Domingo de ramos. Una multitud acoge al Señor con ramas de árboles en la mano, poco después él será condenado a muerte.
No echarse atrás
Los relatos de la pasión y muerte de Jesús son los hechos más antiguos narrados de los evangelios, leídos a la luz de la resurrección. Hoy escuchamos el testimonio que presenta Lucas, con un lenguaje claro nos habla de los sufrimientos de Jesús: «Y le bajaba el sudor a goterones como de sangre, hasta el suelo» (22, 44). Es imposible leer ese texto sin sentirse invitados a comulgar con esos sufrimientos, pero también con su disponibilidad a la voluntad del Padre (cf. 23, 42). El relato de Lucas es acompañado por dos importantes pasajes de la Escritura que nos ayudan a precisar su alcance.
El texto de Isaías es considerado el tercer cántico del servidor de Yahvé, una de las figuras de Cristo en el antiguo (o primer) testamento. El profeta, en un estilo cercano a Jeremías, nos habla de su vocación. Ella es iniciativa de Dios, su misión es alentar al abatido (cf. 50, 4). Se trata del tema de la consolación propio al segundo Isaías; para el profeta consolar significa liberar. Esto supone capacidad de escucha (cf. v. 4), el Señor hace que su enviado tenga los oídos bien abiertos para oír las expresiones de angustia y las protestas de los que sufren desaliento (cf. v. 5). Los maltratos que recibe por cumplir su misión no lo alejan de ella, no se echa atrás (cf. v. 5). Sabe que el Señor lo apoya, «por eso no me quedaba confundido» (v. 7), dice con confianza.

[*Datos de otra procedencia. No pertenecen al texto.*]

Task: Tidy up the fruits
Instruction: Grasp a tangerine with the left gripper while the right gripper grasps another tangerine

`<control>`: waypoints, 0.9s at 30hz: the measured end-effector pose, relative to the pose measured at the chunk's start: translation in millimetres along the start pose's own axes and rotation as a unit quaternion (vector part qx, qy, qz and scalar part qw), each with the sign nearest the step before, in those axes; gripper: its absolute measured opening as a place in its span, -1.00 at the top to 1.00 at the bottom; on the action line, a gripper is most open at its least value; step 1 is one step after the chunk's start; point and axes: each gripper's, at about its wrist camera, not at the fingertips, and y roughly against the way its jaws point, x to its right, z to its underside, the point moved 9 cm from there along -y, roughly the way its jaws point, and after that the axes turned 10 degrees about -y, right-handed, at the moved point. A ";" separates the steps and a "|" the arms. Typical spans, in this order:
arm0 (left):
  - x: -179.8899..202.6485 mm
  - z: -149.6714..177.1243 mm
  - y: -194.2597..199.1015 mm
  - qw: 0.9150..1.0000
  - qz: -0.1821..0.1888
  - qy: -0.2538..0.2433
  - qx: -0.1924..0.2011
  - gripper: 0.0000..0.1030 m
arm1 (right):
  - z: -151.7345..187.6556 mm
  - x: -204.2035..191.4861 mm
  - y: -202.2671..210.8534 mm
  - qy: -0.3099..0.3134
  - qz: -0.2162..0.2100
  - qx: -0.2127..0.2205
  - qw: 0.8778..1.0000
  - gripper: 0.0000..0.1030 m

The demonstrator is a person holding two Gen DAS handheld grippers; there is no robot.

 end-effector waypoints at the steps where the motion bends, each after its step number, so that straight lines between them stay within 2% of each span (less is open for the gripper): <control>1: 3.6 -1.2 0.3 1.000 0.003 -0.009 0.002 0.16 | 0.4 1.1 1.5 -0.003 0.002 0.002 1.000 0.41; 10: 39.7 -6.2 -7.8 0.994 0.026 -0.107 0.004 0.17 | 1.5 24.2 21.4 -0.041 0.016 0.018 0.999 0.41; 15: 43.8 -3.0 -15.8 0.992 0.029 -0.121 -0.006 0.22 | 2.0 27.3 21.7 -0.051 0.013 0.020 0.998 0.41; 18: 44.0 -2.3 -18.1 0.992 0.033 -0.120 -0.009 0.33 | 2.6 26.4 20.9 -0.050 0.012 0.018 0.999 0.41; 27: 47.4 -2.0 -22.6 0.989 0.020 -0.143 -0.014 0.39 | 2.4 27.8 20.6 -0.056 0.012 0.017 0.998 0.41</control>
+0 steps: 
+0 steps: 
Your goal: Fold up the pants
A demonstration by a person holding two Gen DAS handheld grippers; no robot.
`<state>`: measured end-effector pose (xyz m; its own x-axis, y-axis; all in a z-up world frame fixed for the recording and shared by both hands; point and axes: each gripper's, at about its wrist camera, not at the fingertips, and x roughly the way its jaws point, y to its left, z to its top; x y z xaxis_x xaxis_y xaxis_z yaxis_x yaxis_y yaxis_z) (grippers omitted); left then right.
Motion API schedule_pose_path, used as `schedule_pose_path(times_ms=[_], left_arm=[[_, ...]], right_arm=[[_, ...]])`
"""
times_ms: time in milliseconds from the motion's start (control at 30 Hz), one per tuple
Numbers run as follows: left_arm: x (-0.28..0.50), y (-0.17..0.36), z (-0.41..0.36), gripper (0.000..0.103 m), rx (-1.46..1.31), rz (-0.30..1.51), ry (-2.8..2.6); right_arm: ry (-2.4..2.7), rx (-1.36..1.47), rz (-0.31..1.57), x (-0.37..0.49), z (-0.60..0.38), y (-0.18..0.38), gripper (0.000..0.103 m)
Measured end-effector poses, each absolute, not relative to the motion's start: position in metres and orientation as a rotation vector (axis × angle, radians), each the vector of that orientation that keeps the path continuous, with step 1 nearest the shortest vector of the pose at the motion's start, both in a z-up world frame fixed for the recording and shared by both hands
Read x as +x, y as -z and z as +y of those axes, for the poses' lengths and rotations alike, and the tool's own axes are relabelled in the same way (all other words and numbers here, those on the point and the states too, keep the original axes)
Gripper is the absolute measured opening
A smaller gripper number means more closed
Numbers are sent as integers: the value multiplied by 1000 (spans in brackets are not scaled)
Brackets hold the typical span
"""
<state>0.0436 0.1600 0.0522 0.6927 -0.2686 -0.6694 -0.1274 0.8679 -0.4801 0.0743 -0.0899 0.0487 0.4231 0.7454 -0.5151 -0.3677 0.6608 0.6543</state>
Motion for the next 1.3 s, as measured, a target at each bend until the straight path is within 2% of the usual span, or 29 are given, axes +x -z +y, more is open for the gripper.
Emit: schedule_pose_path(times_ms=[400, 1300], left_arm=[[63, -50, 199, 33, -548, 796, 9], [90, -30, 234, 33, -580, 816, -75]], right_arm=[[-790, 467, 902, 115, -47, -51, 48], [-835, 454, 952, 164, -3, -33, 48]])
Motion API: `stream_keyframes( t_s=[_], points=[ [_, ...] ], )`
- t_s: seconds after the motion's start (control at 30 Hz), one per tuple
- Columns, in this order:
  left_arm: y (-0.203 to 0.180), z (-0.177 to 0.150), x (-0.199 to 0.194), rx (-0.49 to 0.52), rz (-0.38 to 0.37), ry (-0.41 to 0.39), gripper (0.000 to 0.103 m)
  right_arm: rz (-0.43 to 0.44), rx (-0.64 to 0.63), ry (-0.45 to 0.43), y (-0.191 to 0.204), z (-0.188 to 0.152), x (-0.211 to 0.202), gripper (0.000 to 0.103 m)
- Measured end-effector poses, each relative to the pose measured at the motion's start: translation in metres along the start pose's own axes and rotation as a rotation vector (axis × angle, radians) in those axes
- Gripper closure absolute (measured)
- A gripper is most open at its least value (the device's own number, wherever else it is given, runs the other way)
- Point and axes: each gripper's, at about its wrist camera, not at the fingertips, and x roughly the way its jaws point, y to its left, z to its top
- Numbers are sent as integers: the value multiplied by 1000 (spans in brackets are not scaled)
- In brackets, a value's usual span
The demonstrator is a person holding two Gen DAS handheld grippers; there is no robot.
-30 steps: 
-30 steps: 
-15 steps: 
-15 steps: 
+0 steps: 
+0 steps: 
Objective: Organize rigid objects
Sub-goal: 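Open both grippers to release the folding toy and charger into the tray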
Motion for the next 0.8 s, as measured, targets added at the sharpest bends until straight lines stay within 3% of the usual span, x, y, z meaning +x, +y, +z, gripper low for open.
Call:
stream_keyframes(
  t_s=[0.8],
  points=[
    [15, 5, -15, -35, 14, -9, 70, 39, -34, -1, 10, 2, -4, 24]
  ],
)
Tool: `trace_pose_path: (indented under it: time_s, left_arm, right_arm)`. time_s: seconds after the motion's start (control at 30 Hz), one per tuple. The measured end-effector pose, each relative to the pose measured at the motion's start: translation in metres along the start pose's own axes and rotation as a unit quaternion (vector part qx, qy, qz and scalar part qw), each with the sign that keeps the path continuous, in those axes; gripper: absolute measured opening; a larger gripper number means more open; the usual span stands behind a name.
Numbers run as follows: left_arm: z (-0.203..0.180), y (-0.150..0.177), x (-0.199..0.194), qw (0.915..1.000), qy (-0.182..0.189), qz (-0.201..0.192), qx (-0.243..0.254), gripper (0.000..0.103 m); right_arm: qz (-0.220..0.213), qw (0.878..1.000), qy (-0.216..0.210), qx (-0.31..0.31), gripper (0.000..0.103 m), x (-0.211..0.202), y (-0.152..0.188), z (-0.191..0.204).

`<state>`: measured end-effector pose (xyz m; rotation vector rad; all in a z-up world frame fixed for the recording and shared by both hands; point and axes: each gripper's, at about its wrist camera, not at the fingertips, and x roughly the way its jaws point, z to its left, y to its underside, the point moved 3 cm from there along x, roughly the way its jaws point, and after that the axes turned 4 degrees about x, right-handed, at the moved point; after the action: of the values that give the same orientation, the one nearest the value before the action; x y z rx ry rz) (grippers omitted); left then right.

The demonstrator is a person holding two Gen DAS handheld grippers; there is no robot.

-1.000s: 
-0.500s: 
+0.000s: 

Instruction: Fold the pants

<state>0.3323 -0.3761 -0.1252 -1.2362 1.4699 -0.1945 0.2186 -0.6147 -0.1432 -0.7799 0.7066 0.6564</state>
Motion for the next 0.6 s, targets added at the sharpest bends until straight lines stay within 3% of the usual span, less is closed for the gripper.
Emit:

La liturgia de hoy atribuye esos sentimientos a Jesús. El ha venido a consolar, a liberar. Sus sufrimientos y su muerte no lo amilanan, no ponen fin a su misión. El Padre está con él.
Despojarse de sí mismo
El texto de Pablo nos trae un hermoso y conocido himno cristo-lógico. Su tema central es la humildad y la voluntad de servicio de Jesucristo. El hijo de Dios no buscó conservar sus privilegios, antes bien se despojó de ellos para hacerse uno de nosotros. Y así desde abajo, pagando el precio de la cruz por cumplir su tarea, nos dio la vida plena. Por ello toda lengua profesará que «¡Jesucristo es el Señor!» (Flp 2, 11).
Antes de empezar el himno, Pablo nos invita a tener «los mismos sentimientos que Cristo» (Flp 2, 5). Es decir, a saber despojarnos de situaciones de privilegio para cumplir nuestra tarea de testigos del amor del Padre. Muchas personas viven en condiciones inhumanas, en soledades profundas y en carencias sin nombre. Ser solidario con ellos es una exigencia para todo cristiano, para toda la Iglesia. Solidaridad que implica no un dar desde arriba, sino un compartir horizontal; no paliativos a una situación que se deteriora, sino palabras y gestos de aliento y compromiso permanente con un pueblo que sufre. Así haremos que se reconozca el nombre de Jesús (cf. Flp 2, 10).